MBrother jako pierwszy usłyszał relację Mieszka i Ziemowita na temat tego co zaszło w windzie. Postanowił podzielić się z nami swoją wiedzą. Oto mail jaki dostaliśmy od niego (pisownia oryginalna):

Zaraz po wczorajszym przyjeździe na Viva Comet spotkałem się z Mieszkiem i Ziemowitem. Znamy się i często razem rozmawiamy i komentujemy sytuacje na takich imprezach jak na przykład Comety – kogo obstawiamy jako wygranego i tak dalej – po prostu rozmawiamy i obracamy się w swoim towarzystwie, tym bardziej, że jesteśmy razem debiutantami telewizyjnymi oraz radiowymi zeszłego roku.
Około godziny 19:15 Kasia Wilk wzięła mnie pomalować do garderoby – jak widać wiele osób w branży muzycznej działa razem i sobie pomaga. Spotkałem się tam po raz kolejny z Mieszkiem i Ziemowitem, którzy siedzieli właśnie w tej garderobie i zapytałem „czy mają jakieś przecieki ?\” oni odpowiedzieli, że nie i zapytali czy ja przypadkiem nie mam – ja również zanegowałem i zaraz potem zaczęliśmy żartować. W pewnym momencie Mieszko mówi do mnie tak:\”wiesz co nas spotkało w windzie ?\” – zaraz po tym jak zaczął opowiadać zaśmiałem się i powiedziałem, że chyba żartują – co wydawało mi się pewne – a co okazało się prawdą.
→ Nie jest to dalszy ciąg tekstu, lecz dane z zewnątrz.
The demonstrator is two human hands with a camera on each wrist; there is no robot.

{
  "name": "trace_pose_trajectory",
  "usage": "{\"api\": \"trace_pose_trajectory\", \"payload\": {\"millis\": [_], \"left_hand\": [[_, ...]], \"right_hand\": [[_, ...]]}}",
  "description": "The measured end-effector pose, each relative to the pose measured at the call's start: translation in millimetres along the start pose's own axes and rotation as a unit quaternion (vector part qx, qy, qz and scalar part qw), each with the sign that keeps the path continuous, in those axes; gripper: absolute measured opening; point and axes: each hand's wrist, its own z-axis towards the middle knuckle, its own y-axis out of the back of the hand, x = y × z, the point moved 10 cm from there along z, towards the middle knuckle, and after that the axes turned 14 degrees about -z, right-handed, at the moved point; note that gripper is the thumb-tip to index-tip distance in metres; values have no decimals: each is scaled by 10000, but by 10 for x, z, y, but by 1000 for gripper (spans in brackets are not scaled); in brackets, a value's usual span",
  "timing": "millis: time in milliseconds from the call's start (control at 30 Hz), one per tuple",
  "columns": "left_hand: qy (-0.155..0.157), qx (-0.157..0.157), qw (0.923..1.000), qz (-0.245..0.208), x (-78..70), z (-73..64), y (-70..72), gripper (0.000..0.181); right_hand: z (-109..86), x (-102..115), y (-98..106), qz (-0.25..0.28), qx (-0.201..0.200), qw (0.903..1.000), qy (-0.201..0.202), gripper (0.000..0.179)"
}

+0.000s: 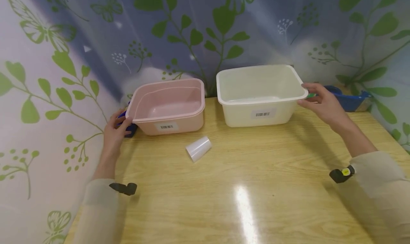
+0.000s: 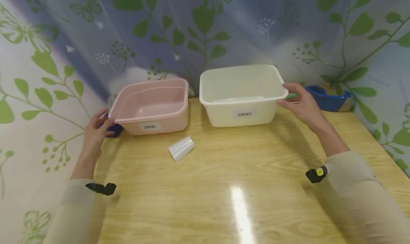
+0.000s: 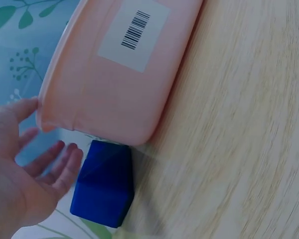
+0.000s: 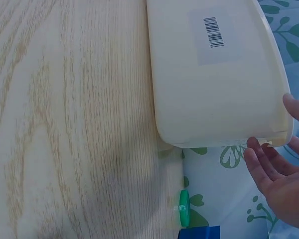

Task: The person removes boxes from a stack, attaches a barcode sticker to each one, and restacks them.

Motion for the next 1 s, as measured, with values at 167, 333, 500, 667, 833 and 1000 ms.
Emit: {"api": "trace_pose_trajectory", "payload": {"millis": [167, 333, 500, 667, 833, 1000], "left_hand": [[-4, 2, 10000, -34, -5, -66, -72, 56], [91, 21, 10000, 33, -113, -185, -154, 51], [29, 52, 10000, 21, -211, -200, -203, 51], [25, 52, 10000, -16, -216, -184, -212, 50], [4, 33, 10000, -62, -167, -141, -194, 50], [57, -86, 9999, 1, -13, -39, -125, 51]], "right_hand": [[-23, 32, -58, 46, 46, 9999, 127, 71], [-61, 67, -143, 167, 220, 9992, 285, 56], [-66, 150, -178, 423, 216, 9977, 476, 36], [-52, 219, -218, 673, 210, 9954, 647, 34], [-56, 223, -211, 529, 113, 9966, 627, 36], [-67, 247, -177, 625, 11, 9962, 602, 35]]}}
Byłem po prostu zszokowany ! Cała sytuacja wyglądała tak: Mieszko z Ziemowitem przyjechali do hotelu. Przy windzie czekała Doda, jej menadżerka i dwóch ochroniarzy. Zaraz jak zamknęły się drzwi windy, ku ich wielkiemu zaskoczeniu Doda wyskoczyła do Mieszka: \”co ty sobie gówniarzu wyobrażasz,co ty sobie myślisz ….\” – oczywiście przeklinając co drugie słowo – całego tekstu nie pamiętam, ale jak Mieszko pokazał mi jak do niego podskakiwała (mądra z ochroniarzami z boku) to po prostu miałem dość. W pewnym momencie odezwał się Ziemowit i powiedział, żeby dała spokój. W tym momencie jeden z ochroniarzy chwycił go pod szyję, podniósł do góry i zaraz potem jak otrzymałem z ich relacji, mówiąc krótko:\”walnął z bani\”. Ja byłem w szoku !!!
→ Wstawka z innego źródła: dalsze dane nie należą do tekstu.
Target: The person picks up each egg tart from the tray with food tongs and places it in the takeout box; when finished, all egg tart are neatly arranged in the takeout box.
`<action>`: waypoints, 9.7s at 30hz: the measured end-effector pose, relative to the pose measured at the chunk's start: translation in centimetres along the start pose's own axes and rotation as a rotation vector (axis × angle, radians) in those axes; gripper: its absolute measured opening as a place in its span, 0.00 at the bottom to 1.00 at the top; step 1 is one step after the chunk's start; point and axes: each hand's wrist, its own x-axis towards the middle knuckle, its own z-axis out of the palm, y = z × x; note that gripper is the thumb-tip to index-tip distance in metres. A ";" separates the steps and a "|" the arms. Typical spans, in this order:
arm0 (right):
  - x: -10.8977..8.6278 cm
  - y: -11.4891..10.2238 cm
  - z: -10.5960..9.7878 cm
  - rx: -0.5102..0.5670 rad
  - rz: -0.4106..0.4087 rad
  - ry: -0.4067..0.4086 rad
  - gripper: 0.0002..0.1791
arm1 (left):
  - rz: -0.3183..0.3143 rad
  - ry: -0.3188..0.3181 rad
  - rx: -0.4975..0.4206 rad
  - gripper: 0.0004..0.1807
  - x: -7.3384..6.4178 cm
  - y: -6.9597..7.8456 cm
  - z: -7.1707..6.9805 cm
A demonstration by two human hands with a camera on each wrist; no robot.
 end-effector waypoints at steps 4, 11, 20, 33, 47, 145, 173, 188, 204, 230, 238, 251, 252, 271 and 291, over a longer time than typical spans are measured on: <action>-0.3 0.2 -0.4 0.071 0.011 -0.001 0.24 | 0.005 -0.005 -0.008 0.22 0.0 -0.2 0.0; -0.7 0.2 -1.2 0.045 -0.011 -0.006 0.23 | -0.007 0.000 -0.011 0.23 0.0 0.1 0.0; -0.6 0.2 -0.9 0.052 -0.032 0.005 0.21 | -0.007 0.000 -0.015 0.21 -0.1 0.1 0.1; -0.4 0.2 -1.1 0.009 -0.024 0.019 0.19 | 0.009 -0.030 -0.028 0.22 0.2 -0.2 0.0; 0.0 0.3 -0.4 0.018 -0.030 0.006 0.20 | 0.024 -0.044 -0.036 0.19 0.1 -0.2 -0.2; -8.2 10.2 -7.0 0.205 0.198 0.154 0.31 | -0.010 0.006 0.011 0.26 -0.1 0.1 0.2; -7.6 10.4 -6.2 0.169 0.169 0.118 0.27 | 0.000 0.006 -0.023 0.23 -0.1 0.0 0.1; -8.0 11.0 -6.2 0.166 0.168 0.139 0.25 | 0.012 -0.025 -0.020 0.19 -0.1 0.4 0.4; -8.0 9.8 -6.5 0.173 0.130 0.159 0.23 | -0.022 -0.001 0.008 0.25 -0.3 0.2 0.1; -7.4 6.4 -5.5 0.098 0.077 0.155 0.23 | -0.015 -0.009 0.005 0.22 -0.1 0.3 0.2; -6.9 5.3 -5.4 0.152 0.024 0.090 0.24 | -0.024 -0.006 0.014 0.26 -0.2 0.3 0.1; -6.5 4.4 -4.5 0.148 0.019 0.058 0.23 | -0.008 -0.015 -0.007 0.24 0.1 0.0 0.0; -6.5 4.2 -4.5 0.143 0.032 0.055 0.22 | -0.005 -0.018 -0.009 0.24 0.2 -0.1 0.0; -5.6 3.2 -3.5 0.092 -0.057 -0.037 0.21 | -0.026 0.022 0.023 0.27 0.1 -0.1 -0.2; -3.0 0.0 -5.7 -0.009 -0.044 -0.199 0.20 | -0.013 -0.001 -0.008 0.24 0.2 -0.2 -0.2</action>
I już zaraz potem odpowiedziałem sobie sam, dlaczego Ziemowit miał tak wypudrowane czoło. Potem wezwali policję – towarzystwo Dody trochę wymiękło. Jak powiedział mi Mieszko – \” nie spodziewali się tego\”. Doda z menadżerką wysiadły, a ochroniarze z nimi zostali w windzie do czasu przyjazdu policji.

Mieszko z Ziemowitem powiedzieli mi tylko tak: \”nie chciała, żebyśmy się pojawili na Cometach\”.

Garderoba Dody była niedaleko garderoby w której siedzieliśmy. Po chwili jak Mieszko z Ziemowitem opowiedzieli mi całą sytuacje byłem w szoku i nagle … \”ooooooooooooooooooooooo\” …. ja zapytałem
krótko: \”co to za pajac sie tak wydziera ?\”- nie wiedząc kto to i o co mu chodzi. Zaraz mnie szybko wyprostowali kiwając tylko oczywiście: jak to kto – Doda. Rozśpiewywała się tak, żeby każdy słyszał i wiedział, że jest w garderobie. Ona ma innych za zera. Zabrakło mi słów… To co powiedział jeszcze ochroniarz Ziemowitowi i Mieszkowi w windzie zostawię dla siebie – ale jeśli zajdzie kiedyś ostateczna potrzeba – wykorzystam to nawet i w sądzie. Jestem za nimi, bo widzę ewidentnie jak knują, żeby pozbyć się Grupy Operacyjnej, tak jak i niektórych artystów. O sobie się nawet nie wypowiadam.
A tak na marginesie kto mógł tak szybko poinformować Fakt, żeby jako pierwszą przedstawić swoją informację ?

Mieszko, Ziemowit – jestem z Wami !!